Virginia is one of the states looking for an online-only sports betting market, so physical betting windows at stadiums might be unnecessary. Any spaces dedicated to betting may feel more like sports bars that showcase point spreads and odds at the stadium's bookmaker.

JCJ Architecture, a firm with extensive clients in the hospitality market, including casinos, has seen an uptick in requests for sportsbook designs, including in sports venues. JCJ principal managing director Paul Hamel said the company has collaborated on more than a dozen sportsbook projects across the nation, with more in the pipeline.

"Since retail/wagering windows are still not allowed, stadium sportsbooks will essentially function as lounges where individuals can bet on their smartphones," Jeanne Muscolino, senior associate for JCJ's hospitality sector, told ESPN.

In February, the NFL said it would begin allowing teams to have betting lounges in their stadiums and accept sponsorships from sportsbooks, but under current policy, stadiums remain prohibited from having physical betting windows.

Seven states are home to NFL teams and have legal sports betting markets: Indiana, Illinois, New Jersey, New York, Pennsylvania, Michigan and Nevada. Colorado, North Carolina and Tennessee have passed legislation and are planning to launch sportsbooks this year. Since 2007, the NFL has played games in the United Kingdom, where sports betting is legal. The league, however, has closed down any betting kiosks inside the stadiums during games.

Yaniv Sherman, senior vice president and head of commercial development for online gambling operator 888 Holdings, has worked closely with the New York Jets in recent years as a sponsor. Sherman said he believes there will be a measured approach as the NFL begins to infuse sports betting into the game-day experience.

"What you don't want is to overstep it or be too aggressive and trigger some sort of backlash," Sherman told ESPN. "I think if the NFL were to become the bookie or sportsbook, I don't think that's the right direction. Everyone needs to stay in their lanes, because that keeps everybody doing what they're best at."

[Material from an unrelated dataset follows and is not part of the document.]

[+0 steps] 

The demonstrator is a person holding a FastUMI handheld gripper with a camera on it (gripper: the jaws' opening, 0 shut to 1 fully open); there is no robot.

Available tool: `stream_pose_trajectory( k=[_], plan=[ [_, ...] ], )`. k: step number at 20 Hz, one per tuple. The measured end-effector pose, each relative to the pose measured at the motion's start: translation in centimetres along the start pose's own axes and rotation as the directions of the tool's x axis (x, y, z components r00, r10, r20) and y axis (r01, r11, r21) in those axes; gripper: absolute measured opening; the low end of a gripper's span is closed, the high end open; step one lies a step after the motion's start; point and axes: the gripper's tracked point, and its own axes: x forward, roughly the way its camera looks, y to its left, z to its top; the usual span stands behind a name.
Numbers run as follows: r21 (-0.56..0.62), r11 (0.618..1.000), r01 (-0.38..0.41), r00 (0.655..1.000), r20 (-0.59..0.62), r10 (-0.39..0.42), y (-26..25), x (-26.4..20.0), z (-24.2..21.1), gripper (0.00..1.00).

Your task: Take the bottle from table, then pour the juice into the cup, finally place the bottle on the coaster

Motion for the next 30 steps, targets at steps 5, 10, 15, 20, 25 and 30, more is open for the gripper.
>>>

The NFL, for decades, kept traditional sports betting at arm's length, concerned about any negative impact on the integrity of the games. The league refused advertising for Las Vegas and prohibited players from participating in events in casinos. It fought New Jersey for six years to stop the state from launching a regulated sports betting market. In May 2018, the U.S. Supreme Court ruled against the NFL, other major professional sports leagues and the NCAA, opening a path for states to decide whether to regulate sports betting.

Now, with the gambling landscape in the U.S. evolving rapidly, the league envisions being much closer to the betting action.

Maybe they have been planning it all along. On Nov. 5, 2012, inside the NFL's Park Avenue office in New York City, an attorney for the league laid out its position on sports betting at the time.

"The NFL is a revenue-generating business," Lawrence Feranzani, general counsel for the league, said during deposition testimony in the early stages of the New Jersey sports betting case. "If the NFL believed that sports gambling would allow it to increase its revenue, the NFL would engage in that revenue."

Years later, Feranzani appears to have nailed it.